Task to complete: Exercise in exact copying: restate word for word only the lines below from the one containing "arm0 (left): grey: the" through the one containing "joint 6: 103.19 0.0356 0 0", omitting any pictures.

[Task material — start]

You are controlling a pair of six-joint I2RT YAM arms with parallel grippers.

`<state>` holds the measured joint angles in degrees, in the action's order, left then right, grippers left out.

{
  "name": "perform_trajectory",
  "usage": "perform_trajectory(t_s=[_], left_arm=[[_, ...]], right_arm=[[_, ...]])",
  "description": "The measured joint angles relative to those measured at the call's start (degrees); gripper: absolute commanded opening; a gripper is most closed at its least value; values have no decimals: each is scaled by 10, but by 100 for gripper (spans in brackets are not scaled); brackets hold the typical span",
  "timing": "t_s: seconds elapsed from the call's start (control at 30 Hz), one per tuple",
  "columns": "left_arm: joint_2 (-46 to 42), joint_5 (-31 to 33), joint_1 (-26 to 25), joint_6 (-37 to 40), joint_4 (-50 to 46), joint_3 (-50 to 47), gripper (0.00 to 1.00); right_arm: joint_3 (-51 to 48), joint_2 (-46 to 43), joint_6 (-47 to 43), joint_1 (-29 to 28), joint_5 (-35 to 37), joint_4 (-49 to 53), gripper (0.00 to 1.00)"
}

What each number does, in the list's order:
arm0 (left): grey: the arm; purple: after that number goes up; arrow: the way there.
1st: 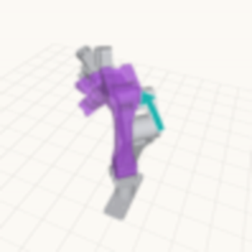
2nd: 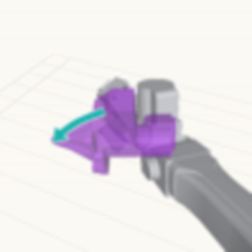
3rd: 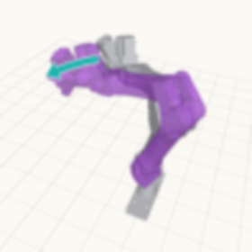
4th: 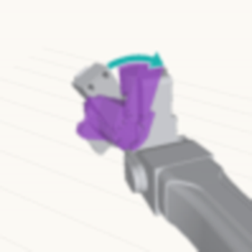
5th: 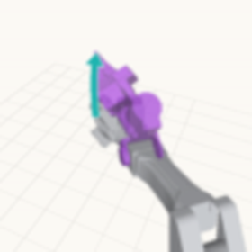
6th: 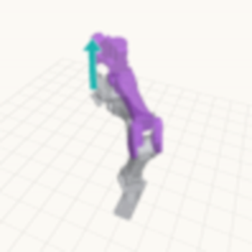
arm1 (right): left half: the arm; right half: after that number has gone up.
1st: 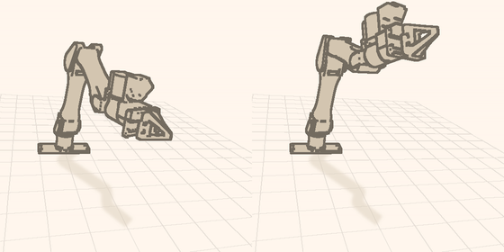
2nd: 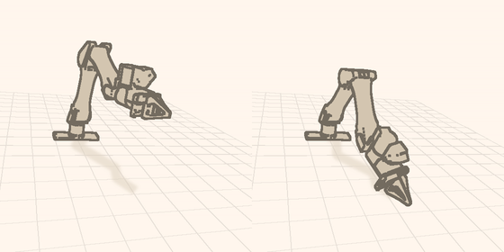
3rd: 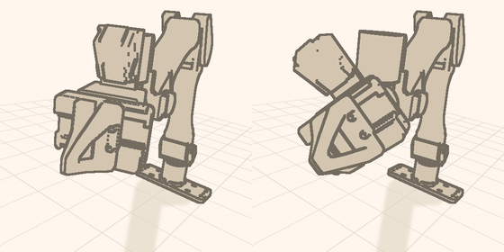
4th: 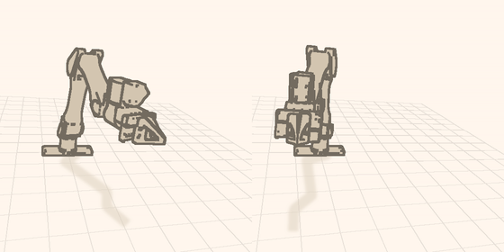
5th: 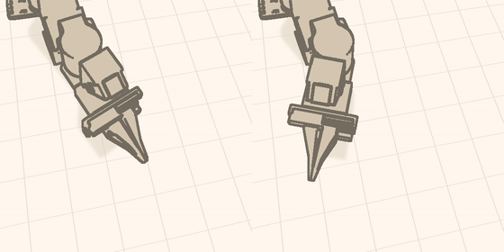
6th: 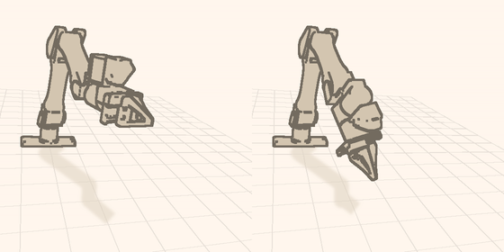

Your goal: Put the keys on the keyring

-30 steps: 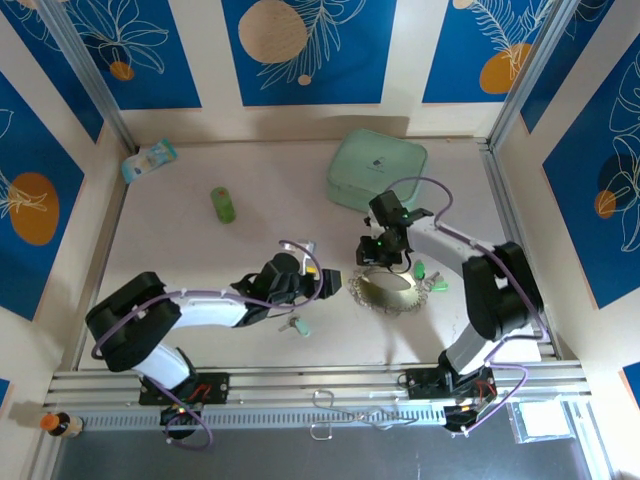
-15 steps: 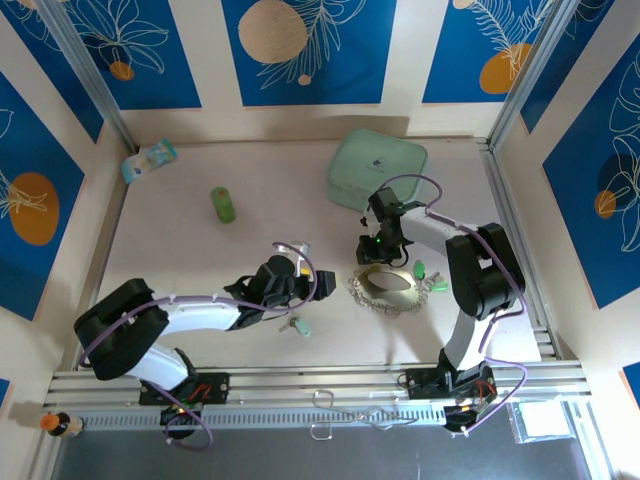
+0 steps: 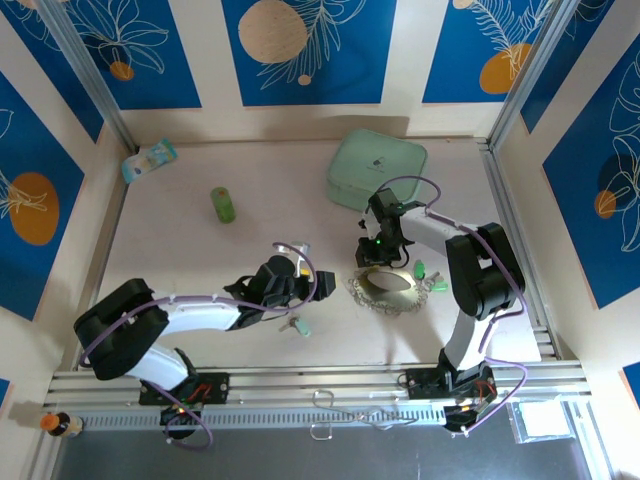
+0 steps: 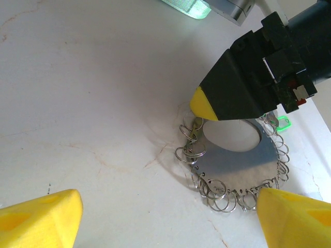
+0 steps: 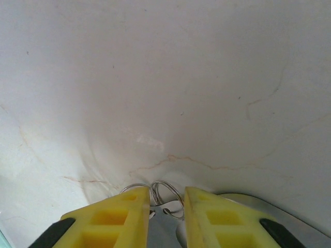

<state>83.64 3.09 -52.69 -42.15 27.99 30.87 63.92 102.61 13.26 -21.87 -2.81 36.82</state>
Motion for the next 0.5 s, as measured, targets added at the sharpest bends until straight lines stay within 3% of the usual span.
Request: perform_trajectory(t_s=[0.17,0.5], left_arm=[[0,0,0,0,0,0,87],[0,0,0,0,0,0,87]], right_arm=[[0,0,-2,0,16,2,32],[5,8,-9,-7,21,8,26]])
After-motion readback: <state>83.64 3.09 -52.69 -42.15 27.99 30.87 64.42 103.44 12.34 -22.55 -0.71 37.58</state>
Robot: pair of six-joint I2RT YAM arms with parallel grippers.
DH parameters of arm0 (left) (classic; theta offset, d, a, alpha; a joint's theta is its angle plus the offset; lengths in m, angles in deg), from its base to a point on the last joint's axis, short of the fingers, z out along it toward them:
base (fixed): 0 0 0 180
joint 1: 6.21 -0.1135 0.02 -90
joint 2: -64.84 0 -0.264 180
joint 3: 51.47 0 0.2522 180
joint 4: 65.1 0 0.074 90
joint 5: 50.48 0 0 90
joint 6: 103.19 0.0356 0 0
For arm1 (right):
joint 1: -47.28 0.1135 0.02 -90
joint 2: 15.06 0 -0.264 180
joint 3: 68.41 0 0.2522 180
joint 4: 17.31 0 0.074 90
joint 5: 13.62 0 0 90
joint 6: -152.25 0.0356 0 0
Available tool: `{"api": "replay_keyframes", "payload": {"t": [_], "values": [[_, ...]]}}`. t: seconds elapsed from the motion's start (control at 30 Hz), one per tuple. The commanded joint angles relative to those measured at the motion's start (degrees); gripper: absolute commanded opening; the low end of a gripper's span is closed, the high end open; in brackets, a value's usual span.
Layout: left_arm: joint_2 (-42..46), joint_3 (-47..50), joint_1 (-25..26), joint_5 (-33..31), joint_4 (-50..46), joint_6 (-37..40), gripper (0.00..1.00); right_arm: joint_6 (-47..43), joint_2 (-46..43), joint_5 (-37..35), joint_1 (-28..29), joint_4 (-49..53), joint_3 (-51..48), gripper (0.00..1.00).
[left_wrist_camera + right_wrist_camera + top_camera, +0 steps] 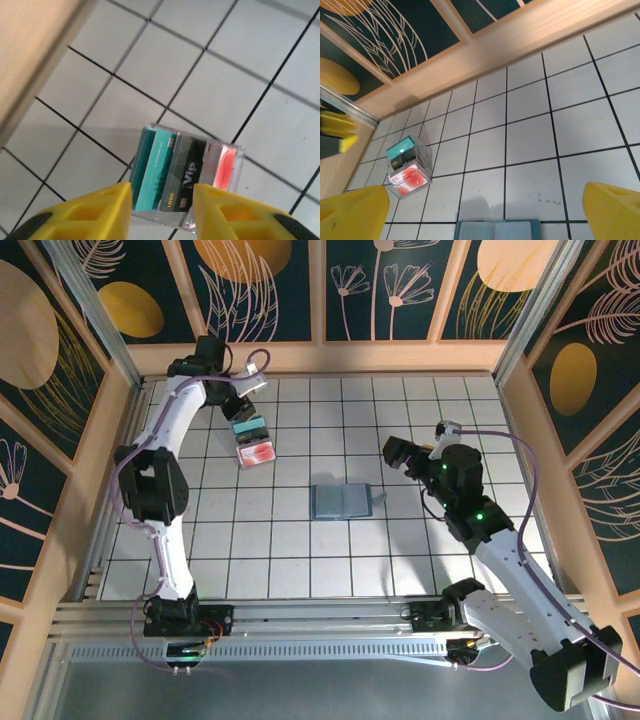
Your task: Take the credit cards out of the card holder
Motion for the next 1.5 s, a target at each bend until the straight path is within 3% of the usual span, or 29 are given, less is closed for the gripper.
{"api": "replay_keyframes", "payload": {"t": [0.0,0.07,0.17,0.23,0.33,0.43,0.83,1.47], "values": [[9.9,9.7,0.4,3.0,12.8,-7.3,0.43,1.2,1.6,-0.9,0.6,2.9,-0.7,0.96],[17.7,18.3,0.4,3.5,22.8,-12.3,0.47,1.4,3.1,-2.3,1.8,4.4,-0.4,0.9],[28.8,32.0,0.5,2.5,39.7,-22.0,0.62,1.7,6.2,-5.2,4.7,7.4,0.7,0.77],[35.8,40.3,0.5,0.1,49.7,-29.2,0.82,2.0,9.2,-7.9,7.0,10.2,2.4,0.73],[43.2,48.1,0.5,-3.9,57.4,-38.3,0.99,2.8,13.9,-9.8,11.4,12.7,4.5,0.67],[47.3,53.1,0.5,-5.9,59.7,-44.8,0.99,3.7,18.6,-9.1,14.1,13.4,5.8,0.62],[62.3,78.2,0.7,-7.9,74.0,-69.2,0.99,5.3,35.7,-7.0,23.3,13.4,11.9,0.61],[57.9,87.4,0.7,-11.0,77.8,-76.9,0.99,4.4,52.4,-9.6,27.5,17.0,23.5,0.58]]}}
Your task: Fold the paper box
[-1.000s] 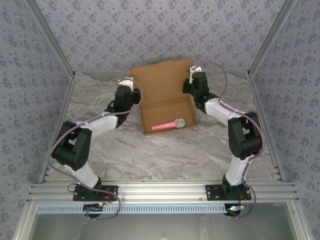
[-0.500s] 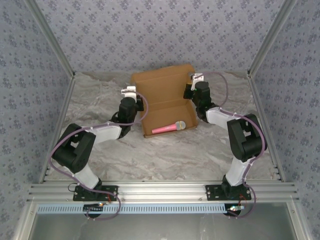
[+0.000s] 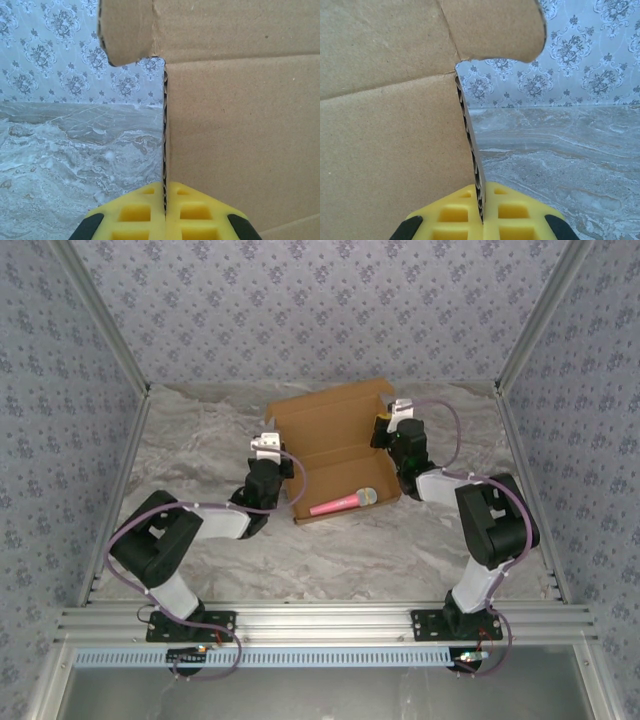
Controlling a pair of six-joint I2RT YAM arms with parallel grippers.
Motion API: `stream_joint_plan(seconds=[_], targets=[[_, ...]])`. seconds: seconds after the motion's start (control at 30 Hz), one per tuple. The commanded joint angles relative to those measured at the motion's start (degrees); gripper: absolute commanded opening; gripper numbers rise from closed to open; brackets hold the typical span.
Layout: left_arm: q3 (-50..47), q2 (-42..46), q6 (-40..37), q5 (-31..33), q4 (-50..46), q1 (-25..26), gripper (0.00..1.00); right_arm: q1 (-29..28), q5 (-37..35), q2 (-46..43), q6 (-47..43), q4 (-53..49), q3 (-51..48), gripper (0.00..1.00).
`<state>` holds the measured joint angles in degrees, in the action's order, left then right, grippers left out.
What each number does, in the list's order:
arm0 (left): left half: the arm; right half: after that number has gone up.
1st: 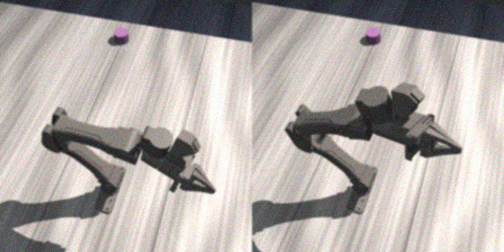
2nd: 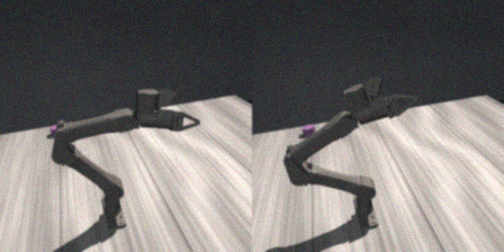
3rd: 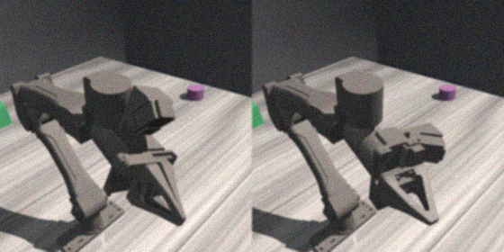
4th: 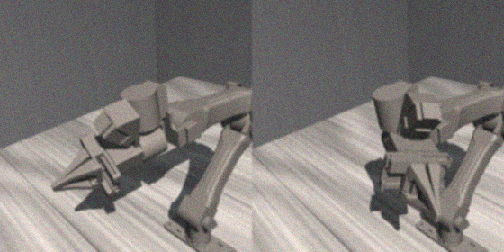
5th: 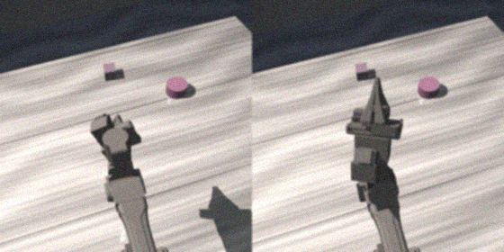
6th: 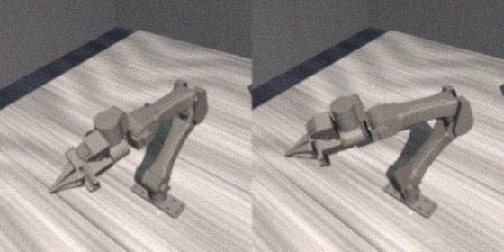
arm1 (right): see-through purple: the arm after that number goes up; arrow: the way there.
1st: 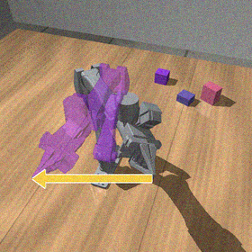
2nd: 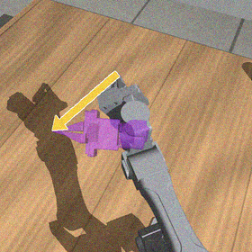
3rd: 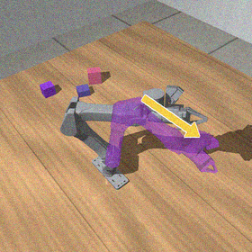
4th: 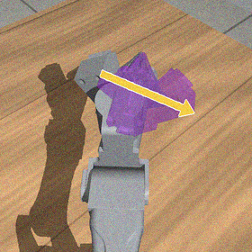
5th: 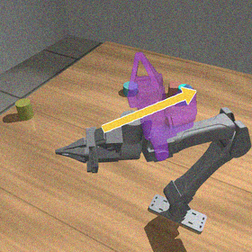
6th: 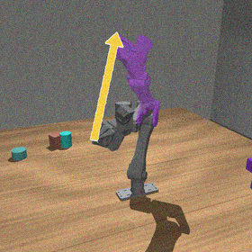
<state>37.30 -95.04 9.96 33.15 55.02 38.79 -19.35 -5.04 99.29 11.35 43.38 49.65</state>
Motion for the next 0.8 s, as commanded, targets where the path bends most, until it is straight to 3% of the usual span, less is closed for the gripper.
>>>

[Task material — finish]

Solution below:
arm0 (left): grey: the arm; purple: after that number goes up; arrow: the way there.
1st: 
2nd: 
3rd: 
4th: 
5th: 
6th: 
arm1 (right): left half: the arm; right half: after that number has gone up.
1st: 
2nd: 
3rd: 
4th: 
5th: 
6th: 

Your goal: Put the keys on the keyring

-30 steps: 
-15 steps: 
+0 steps: 
+0 steps: 
+0 steps: 

<state>83.64 3.09 -52.69 -42.15 27.99 30.87 63.92 102.61 13.26 -21.87 -2.81 36.82</state>
Motion for the next 0.5 s, as measured, targets added at the sharpest bends until straight lines stay within 3% of the usual span.
Request: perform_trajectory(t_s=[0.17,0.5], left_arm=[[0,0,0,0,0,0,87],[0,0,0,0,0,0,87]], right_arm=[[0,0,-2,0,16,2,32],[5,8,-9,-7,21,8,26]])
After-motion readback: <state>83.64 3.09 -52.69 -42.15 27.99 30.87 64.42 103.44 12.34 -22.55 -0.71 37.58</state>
Robot: pair of six-joint I2RT YAM arms with parallel grippers.
DH parameters of arm0 (left) (classic; theta offset, d, a, alpha; a joint's theta is its angle plus the offset; lengths in m, angles in deg), from its base to a point on the last joint's axis, short of the fingers, z out along it toward them:
base (fixed): 0 0 0 180
joint 1: 6.21 -0.1135 0.02 -90
joint 2: -64.84 0 -0.264 180
joint 3: 51.47 0 0.2522 180
joint 4: 65.1 0 0.074 90
joint 5: 50.48 0 0 90
joint 6: 103.19 0.0356 0 0

This response is complete, and nothing else is pending.